Task prompt: Once the pictures are set aside, transcribe the remaining data exactly.

Dataset excerpt:
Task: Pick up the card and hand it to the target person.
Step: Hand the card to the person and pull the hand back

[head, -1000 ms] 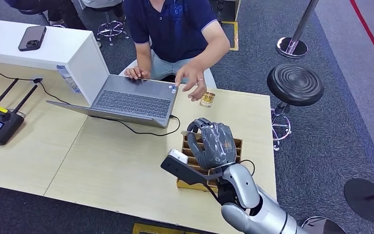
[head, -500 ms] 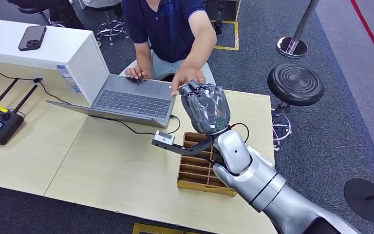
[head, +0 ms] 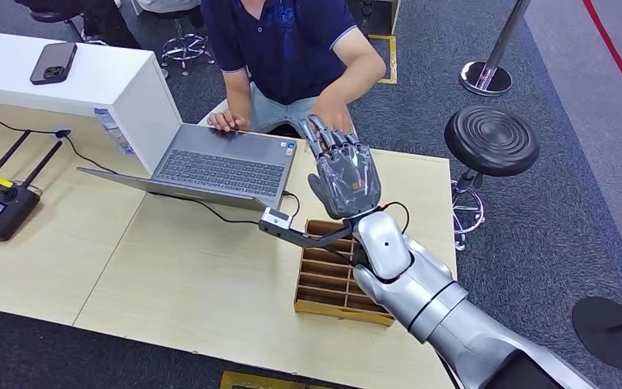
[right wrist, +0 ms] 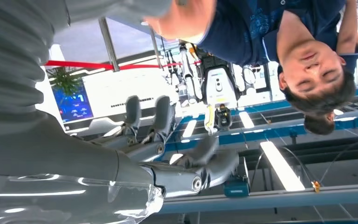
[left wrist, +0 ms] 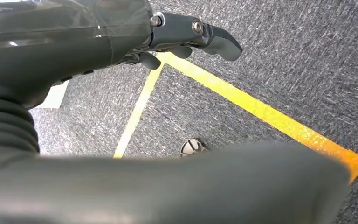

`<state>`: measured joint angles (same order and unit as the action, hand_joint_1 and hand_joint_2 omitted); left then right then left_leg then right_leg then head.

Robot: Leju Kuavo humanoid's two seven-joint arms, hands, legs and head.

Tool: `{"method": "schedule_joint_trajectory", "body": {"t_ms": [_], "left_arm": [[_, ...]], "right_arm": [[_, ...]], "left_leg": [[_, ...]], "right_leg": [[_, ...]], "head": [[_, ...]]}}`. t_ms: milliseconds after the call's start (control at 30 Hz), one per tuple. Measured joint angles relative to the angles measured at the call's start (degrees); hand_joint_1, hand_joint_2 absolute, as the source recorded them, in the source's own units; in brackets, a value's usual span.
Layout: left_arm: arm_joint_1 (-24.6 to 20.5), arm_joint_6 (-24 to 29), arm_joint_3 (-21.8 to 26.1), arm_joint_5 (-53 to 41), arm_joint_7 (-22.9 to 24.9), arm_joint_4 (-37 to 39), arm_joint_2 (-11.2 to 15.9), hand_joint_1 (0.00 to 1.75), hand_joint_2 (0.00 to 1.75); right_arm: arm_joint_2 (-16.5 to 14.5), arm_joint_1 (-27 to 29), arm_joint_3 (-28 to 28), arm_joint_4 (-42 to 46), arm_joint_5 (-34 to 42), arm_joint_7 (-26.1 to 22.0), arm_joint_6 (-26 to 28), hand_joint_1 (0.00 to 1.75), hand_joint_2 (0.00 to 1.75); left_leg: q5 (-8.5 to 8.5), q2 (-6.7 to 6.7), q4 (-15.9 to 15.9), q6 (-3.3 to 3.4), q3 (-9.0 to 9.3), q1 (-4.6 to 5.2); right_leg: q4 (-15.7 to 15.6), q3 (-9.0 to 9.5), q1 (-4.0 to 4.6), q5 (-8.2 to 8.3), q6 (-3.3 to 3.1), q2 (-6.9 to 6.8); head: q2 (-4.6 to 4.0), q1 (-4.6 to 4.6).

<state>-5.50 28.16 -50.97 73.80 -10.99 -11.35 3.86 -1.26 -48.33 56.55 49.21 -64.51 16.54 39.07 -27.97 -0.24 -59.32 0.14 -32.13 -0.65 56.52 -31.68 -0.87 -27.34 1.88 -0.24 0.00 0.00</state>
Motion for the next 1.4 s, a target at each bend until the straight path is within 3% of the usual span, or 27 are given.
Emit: {"method": "schedule_joint_trajectory", "body": {"t_ms": [133, 267, 533, 700, 933, 1133, 1400], "left_arm": [[0.00, 0.28, 0.38, 0.38, 0.06, 0.03, 0.02, 0.00, 0.00], [0.01, 0.73, 1.56, 1.50, -0.17, 0.09, 0.09, 0.00, 0.00], [0.08, 1.16, 3.73, 3.80, -1.45, 0.13, 0.66, 0.00, 0.00], [0.11, 1.16, 4.64, 4.63, -2.26, 0.17, 0.84, 0.00, 0.00], [0.13, 1.55, 5.75, 5.73, -2.60, 0.19, 1.15, 0.00, 0.00], [0.15, 2.05, 6.43, 6.51, -2.32, 0.17, 1.07, 0.00, 0.00], [0.16, 2.29, 6.90, 7.03, -2.37, 0.13, 1.40, 0.00, 0.00]], "right_arm": [[1.68, 2.77, -3.87, 5.56, 8.27, -2.54, 0.86, 0.00, 1.75], [3.99, 7.19, -8.44, 15.48, 25.08, -7.33, -0.11, 0.00, 1.75], [11.77, 14.70, -13.02, 35.68, 61.77, -16.84, -9.60, 0.00, 1.75], [16.74, 20.61, -15.18, 44.93, 74.46, -21.54, -14.29, 0.00, 1.75], [21.39, 28.01, -15.50, 52.54, 77.74, -22.00, -18.07, 0.00, 1.75], [23.95, 35.46, -16.90, 56.69, 74.78, -21.62, -20.67, 0.00, 1.75], [27.08, 39.51, -17.02, 58.64, 74.05, -21.32, -20.96, 0.00, 1.75]], "left_leg": [[0.01, -0.07, -0.01, 0.01, -0.01, -0.02], [0.00, -0.11, -0.04, 0.01, -0.07, -0.03], [-0.02, -0.22, -0.13, 0.02, -0.16, -0.02], [-0.02, -0.34, -0.11, 0.02, -0.13, -0.02], [-0.04, -0.28, -0.09, 0.02, -0.10, 0.00], [-0.05, -0.28, -0.06, 0.01, -0.06, -0.01], [-0.07, -0.13, -0.08, 0.01, -0.07, 0.02]], "right_leg": [[-0.03, 0.01, 0.02, 0.00, 0.00, -0.07], [-0.02, -0.03, 0.03, -0.02, 0.01, -0.11], [0.04, -0.09, 0.03, -0.06, 0.01, -0.22], [0.00, -0.04, 0.03, -0.09, 0.03, -0.33], [-0.01, -0.04, 0.02, -0.08, 0.01, -0.27], [-0.04, 0.00, 0.03, -0.08, 0.01, -0.27], [0.01, -0.07, 0.00, -0.05, 0.02, -0.12]], "head": [[0.00, 0.00], [0.00, 0.00], [0.00, 0.00], [0.00, 0.00], [0.00, 0.00], [0.00, 0.00], [0.00, 0.00]]}}
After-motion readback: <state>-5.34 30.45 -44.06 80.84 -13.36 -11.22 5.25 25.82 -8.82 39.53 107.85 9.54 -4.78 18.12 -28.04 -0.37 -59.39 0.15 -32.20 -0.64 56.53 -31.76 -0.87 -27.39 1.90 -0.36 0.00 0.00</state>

Solved problem:
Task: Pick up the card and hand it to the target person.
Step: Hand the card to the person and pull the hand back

[head, -1000 ms] 
[head, -500 ms] 
[head, +0 ms] 
[right wrist, +0 ms] 
[left wrist, +0 ms] 

`<state>`: measured joint angles (same order and unit as the action, hand_joint_1 and hand_joint_2 omitted); left then right then left_leg then right_leg then head.

Robot: Leju Kuavo humanoid's two seven-joint arms, hands, legs and head.

Tool: `{"method": "schedule_joint_trajectory", "body": {"t_ms": [_], "left_arm": [[_, ...]], "right_arm": [[_, ...]], "left_leg": [[_, ...]], "right_leg": [[_, ...]], "head": [[_, ...]]}}`. t_ms: milliseconds after the call's start (control at 30 Hz), one per tuple. Measured joint angles relative to the angles measured at the call's start (degrees); hand_joint_1, hand_joint_2 absolute, as the source recorded them, in the source's own units; in brackets, a value's usual span.
Layout: left_arm: arm_joint_1 (-24.6 to 20.5), arm_joint_6 (-24 to 29), arm_joint_3 (-21.8 to 26.1), arm_joint_5 (-53 to 41), arm_joint_7 (-22.9 to 24.9), arm_joint_4 (-37 to 39), arm_joint_2 (-11.2 to 15.9), hand_joint_1 (0.00 to 1.75), hand_joint_2 (0.00 to 1.75); right_arm: arm_joint_2 (-16.5 to 14.5), arm_joint_1 (-27 to 29), arm_joint_3 (-28 to 28), arm_joint_4 (-42 to 46), arm_joint_5 (-34 to 42), arm_joint_7 (-26.1 to 22.0), arm_joint_6 (-26 to 28), hand_joint_1 (0.00 to 1.75), hand_joint_2 (0.00 to 1.75); left_leg: q5 (-8.5 to 8.5), q2 (-6.7 to 6.7), q4 (-15.9 to 15.9), q6 (-3.3 to 3.4), q3 (-9.0 to 9.3), q1 (-4.6 to 5.2); right_leg: q4 (-15.7 to 15.6), q3 (-9.0 to 9.5), q1 (-4.0 to 4.6), q5 (-8.2 to 8.3), q6 (-3.3 to 3.1), q2 (-6.9 to 6.8); head: q2 (-4.6 to 4.0), q1 (-4.6 to 4.6).

<state>-5.50 28.16 -50.97 73.80 -10.99 -11.35 3.86 -1.26 -48.33 56.55 49.21 -64.51 16.54 39.07 -27.97 -0.24 -59.32 0.14 -32.13 -0.65 56.52 -31.68 -0.87 -27.34 1.88 -0.24 0.00 0.00</state>
Motion for the next 1.4 s, a target at each bend until the straight path is within 3% of the usual span, or 27 are given.
Emit: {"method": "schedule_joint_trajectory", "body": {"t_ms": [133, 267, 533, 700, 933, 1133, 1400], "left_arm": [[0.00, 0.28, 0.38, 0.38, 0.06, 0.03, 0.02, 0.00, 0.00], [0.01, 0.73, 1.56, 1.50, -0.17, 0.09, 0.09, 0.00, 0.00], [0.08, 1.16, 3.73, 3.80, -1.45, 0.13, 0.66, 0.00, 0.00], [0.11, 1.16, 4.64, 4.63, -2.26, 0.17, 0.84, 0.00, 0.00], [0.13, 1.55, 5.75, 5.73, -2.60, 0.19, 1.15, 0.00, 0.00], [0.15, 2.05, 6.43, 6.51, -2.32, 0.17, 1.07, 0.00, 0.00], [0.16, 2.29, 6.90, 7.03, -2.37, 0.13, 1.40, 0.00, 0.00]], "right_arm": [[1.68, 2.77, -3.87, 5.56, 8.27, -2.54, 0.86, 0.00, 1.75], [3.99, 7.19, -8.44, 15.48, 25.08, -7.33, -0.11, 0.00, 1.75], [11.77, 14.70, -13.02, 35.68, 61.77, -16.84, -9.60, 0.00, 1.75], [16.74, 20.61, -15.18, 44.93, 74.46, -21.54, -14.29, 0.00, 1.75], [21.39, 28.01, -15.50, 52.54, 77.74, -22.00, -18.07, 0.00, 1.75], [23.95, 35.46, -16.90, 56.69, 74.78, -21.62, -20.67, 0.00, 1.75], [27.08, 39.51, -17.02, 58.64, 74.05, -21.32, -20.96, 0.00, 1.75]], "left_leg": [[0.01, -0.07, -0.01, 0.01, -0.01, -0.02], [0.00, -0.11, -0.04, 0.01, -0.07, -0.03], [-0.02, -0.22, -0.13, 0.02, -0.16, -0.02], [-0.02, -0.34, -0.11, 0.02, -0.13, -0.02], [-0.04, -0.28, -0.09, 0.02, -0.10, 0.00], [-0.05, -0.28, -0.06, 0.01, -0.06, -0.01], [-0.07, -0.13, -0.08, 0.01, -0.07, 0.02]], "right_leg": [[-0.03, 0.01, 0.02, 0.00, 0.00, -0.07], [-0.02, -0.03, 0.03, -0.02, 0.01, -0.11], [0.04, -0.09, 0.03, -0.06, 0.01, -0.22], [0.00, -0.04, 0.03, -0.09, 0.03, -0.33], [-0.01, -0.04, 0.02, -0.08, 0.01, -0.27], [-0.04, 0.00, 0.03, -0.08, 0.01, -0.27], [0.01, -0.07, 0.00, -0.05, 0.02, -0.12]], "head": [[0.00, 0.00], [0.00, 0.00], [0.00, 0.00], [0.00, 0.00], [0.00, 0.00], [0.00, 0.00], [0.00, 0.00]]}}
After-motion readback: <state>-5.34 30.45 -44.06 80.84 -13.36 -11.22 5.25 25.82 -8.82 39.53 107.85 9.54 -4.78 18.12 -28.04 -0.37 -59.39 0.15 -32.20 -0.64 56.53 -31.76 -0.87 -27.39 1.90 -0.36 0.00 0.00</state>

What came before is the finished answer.